I'm currently alone, in bed, in an empty house, unable to sleep. Last Thursday afternoon I had a "coming together" with my boss regarding handing in my notice of my demanding job. I have been less than impressed by her attitude since I said I was leaving but I don't want to slander anyone, so I'll leave it there. I have made the decision because it's the right thing to do for both me and the kids. It is the first of many steps I need to take in my life to protect what we have. I need to ensure that I'm in the best position to be there for them for as long as I possibly can.
However, on Thursday evening I started to feel unwell. I didn't sleep at all at night, I was shaking, had a temperature, felt nauseous and had a very bad headache. I have all the symptoms of covid but I'm testing negative. I'm not implying the meeting with my manager caused these symptoms, but it certainly didn't help.  

This has always been one of my greatest fears, being so ill that not only can I not look after the children, but I cause them distress by not being able to do so. I worry that the kids think that all illnesses may result in death. 
As I lay there that night my worry got the better of me. My heart was beating uncontrollably fast, which in turn made me panic more, which in turn made me feel more nauseous. I started thinking terrible thoughts. I need to be there for them. I can't leave them. I may have been overthinking it but in my mind I couldn't stop it. I was disappearing down an all too familiar rabbit hole. This sensation isn't new to me. It is something that I have had all my life. But now, it has even greater meaning.
That panic. That dread. It's in me. And always has been.

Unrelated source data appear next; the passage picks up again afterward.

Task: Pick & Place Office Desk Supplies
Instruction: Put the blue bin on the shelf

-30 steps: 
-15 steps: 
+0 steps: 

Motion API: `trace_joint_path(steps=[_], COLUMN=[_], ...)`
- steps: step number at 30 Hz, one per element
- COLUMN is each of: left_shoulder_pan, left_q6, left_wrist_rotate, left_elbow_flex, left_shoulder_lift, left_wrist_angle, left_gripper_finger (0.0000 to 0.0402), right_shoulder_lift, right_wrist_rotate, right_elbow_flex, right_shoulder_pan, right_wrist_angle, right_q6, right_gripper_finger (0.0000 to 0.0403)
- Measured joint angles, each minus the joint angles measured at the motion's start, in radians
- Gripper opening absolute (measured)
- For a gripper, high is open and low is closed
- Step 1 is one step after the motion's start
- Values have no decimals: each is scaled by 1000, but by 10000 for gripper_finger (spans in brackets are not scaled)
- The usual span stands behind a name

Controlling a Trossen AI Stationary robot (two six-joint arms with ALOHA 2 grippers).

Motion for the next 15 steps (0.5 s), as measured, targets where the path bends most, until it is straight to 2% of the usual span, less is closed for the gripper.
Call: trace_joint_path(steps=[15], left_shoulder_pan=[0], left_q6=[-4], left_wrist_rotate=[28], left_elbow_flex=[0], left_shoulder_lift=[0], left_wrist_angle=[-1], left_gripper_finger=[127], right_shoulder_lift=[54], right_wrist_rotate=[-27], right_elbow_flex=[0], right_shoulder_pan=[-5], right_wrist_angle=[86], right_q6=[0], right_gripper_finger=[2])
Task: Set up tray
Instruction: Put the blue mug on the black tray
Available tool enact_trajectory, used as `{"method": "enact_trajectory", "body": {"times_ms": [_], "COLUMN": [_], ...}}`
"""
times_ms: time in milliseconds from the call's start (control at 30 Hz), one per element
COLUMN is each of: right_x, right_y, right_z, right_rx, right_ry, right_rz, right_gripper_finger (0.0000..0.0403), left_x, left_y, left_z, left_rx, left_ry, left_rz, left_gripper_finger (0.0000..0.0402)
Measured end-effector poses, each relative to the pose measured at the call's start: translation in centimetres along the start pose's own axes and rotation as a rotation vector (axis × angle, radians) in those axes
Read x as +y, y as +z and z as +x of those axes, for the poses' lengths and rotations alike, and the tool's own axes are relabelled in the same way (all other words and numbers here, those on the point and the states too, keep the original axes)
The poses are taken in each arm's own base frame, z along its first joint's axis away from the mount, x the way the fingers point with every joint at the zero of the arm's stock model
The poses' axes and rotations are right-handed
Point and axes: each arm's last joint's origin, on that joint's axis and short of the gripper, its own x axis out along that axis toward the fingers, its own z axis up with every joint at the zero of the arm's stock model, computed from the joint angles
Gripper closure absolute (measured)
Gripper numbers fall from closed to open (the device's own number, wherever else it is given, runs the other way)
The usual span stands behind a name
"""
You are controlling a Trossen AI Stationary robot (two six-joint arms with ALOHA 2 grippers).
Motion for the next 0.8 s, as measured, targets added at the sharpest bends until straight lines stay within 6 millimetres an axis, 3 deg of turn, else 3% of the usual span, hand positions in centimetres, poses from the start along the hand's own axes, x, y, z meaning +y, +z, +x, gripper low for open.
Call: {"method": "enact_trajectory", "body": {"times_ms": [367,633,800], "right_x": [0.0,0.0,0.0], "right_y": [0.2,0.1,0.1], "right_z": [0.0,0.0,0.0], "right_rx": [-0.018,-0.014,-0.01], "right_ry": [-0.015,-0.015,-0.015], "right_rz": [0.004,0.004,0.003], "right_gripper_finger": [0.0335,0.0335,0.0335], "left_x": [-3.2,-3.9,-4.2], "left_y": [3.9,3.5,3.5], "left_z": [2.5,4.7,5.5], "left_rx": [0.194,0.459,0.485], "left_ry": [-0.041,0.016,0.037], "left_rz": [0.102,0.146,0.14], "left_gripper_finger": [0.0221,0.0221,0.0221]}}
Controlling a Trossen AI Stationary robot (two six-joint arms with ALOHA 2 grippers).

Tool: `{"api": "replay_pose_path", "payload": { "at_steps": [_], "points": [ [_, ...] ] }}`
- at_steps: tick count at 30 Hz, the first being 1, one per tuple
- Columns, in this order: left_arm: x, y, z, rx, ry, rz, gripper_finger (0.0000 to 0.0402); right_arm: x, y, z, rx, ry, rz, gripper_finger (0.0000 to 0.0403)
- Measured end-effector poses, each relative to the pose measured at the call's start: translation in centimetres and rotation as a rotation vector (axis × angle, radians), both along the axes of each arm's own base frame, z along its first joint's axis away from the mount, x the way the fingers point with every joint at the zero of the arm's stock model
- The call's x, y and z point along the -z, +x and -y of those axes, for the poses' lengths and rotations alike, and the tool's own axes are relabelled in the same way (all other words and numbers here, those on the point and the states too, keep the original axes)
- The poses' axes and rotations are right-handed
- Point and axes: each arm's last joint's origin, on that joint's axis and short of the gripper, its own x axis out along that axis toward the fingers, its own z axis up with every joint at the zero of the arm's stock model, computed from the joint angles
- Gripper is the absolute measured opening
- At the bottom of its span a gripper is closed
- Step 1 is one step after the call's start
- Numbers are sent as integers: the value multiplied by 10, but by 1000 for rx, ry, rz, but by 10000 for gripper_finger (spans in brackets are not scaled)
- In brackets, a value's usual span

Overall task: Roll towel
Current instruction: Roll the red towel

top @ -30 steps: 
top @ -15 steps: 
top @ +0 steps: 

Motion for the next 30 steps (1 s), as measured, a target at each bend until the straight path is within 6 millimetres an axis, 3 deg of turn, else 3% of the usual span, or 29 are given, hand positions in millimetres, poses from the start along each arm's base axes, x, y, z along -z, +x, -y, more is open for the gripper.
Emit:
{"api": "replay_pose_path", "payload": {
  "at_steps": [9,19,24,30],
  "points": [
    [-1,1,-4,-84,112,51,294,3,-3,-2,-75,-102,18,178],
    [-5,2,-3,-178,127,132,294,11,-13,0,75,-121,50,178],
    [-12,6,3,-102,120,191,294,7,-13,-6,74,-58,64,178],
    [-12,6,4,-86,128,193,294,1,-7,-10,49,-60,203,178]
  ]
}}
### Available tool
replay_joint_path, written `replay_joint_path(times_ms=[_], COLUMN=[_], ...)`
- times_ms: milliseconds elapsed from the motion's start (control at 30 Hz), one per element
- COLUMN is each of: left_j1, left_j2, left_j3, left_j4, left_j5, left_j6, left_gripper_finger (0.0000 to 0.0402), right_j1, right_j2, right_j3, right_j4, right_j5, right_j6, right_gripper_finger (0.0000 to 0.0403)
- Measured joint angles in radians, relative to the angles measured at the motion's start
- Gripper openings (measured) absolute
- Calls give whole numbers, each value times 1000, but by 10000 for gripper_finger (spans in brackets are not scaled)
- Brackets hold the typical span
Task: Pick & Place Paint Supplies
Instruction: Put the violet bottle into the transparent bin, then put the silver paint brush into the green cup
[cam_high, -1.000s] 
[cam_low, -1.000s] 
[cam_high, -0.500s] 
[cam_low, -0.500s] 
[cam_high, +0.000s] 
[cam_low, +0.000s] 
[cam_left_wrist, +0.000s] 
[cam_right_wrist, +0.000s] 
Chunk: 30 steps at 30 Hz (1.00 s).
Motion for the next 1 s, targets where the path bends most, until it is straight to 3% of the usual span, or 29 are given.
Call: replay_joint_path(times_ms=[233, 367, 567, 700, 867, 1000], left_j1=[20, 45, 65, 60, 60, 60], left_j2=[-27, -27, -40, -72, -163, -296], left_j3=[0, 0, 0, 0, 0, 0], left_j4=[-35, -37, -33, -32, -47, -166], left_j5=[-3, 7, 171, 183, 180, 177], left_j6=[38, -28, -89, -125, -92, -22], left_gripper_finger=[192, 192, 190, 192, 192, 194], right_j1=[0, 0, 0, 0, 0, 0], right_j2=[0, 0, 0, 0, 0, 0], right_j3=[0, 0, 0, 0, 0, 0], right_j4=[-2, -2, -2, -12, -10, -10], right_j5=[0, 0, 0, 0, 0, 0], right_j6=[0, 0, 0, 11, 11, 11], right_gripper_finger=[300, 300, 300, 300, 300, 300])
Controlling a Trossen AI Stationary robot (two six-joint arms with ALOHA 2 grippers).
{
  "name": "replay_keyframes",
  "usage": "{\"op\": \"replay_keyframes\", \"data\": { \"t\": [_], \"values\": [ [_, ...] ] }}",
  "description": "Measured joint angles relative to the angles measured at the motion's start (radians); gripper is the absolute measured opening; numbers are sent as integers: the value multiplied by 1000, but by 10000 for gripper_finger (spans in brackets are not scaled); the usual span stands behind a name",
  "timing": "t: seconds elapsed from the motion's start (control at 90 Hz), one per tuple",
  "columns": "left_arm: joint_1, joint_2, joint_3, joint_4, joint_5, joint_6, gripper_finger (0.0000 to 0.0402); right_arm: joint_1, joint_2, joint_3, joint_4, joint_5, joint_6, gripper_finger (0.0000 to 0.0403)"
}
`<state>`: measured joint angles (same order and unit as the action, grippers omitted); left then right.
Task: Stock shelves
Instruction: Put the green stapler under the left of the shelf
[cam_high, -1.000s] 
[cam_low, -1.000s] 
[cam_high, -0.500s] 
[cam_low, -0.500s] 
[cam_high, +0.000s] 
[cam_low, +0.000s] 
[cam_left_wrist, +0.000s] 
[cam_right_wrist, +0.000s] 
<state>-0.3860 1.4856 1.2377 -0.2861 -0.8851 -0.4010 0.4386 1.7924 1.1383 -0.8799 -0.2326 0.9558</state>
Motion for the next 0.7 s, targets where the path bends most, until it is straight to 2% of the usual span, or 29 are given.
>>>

I never let Laura in. These episodes used to haunt me when I was younger. When I met Laura they became less frequent. But they were still there. I didn't open The Door completely. Out of shame. Out of worry. She used to get so frustrated with me. The guy who was confident, knew how to formulate my sentences clearly and was never short of words, simply couldn't answer the question "what is wrong?" It just wouldn't come out. I don't know why, and I may never know. but I did try. The more I tried, the worse it got and the more frustrated she became. She was such a perfect light. I wish I had let her in. 
 
On Saturday I sat alone in the empty house. I missed the kids. I missed their voices. I missed sleeping in their tender vice. That feeling only exacerbated the fear. It's sitting on my shoulder. Whispering worries in my ear. This isn't grief. This is mine. This is my problem. This is my Door. I know I'm not alone. I have family and friends messaging me to see if I'm okay and offering help. 
I'm not alone or even lonely, I'm simply Laura-less. 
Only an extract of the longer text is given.